CS 70

Fixing LOOKUP with Hash Functions

  • Duck speaking

    Wait a moment, we just saw that LOOKUP is \( \mathrm{O}(n) \) for an array-backed list. That's terrible! But I think I have an easy fix. Why don't we just sort the array and then use binary search? That'd be \( \mathrm{O}(\log n) \).

  • LHS Cow speaking

    We mentioned the reason when we introduced trees, but let's recap…

When we first started talking about structures to support search, we thought about doing it with an array. Arrays have a lot to offer, particularly really fast random access. That makes insert (at the back) really efficient!

The problem was LOOKUP. As we saw back then, and recapped on the previous page, if the keys are in no particular order, LOOKUP is worst-case \( \Theta(n) \). We also figured out that even the expected complexity of LOOKUP is \( \Theta(n) \)! So that's bad.

We then turned to the idea of sorting the keys. That would make LOOKUP \( \Theta(\log n) \) with binary search. But the question then becomes one of keeping our list sorted.
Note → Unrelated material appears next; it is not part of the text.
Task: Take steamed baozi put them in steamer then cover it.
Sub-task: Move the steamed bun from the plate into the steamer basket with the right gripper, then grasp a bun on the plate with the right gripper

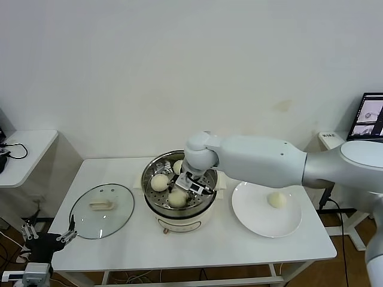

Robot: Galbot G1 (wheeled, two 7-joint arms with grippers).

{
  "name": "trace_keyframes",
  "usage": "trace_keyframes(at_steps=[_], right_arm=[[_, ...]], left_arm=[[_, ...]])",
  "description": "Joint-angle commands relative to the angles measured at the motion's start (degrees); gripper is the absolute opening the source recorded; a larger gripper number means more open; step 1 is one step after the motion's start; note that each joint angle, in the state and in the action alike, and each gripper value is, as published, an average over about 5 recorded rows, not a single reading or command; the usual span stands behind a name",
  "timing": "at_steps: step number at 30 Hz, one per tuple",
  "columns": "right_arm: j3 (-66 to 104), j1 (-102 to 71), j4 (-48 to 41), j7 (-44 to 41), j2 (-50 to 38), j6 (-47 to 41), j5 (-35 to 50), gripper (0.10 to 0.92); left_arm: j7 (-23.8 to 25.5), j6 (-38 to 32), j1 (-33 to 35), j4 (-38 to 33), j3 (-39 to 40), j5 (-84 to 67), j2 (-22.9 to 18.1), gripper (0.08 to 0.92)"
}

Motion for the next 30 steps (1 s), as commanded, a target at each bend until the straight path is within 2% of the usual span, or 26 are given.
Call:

If we do that in an array, then INSERT becomes \( \Theta(n) \) in the worst case, because we have to shift all the elements over to make room for the new one.

So what we did then was abandoned the idea of arrays and developed binary-search trees, which have \( \Theta(\log n) \) INSERT and LOOKUP in the worst case if we keep the tree balanced.

Today, we're going to follow a different path, instead of abandoning arrays, we're going to abandon the idea of keeping the keys sorted.

Here's where we're at for how to store a set in an array:

  • Putting the items in the array in the order they're inserted gives us \( \Theta(1) \) INSERT and \( \Theta(n) \) LOOKUP. So that order is no good.
  • Putting the items in the array in sorted order gives us \( \Theta(n) \) INSERT and \( \Theta(\log n) \) LOOKUP. So that order is no good either.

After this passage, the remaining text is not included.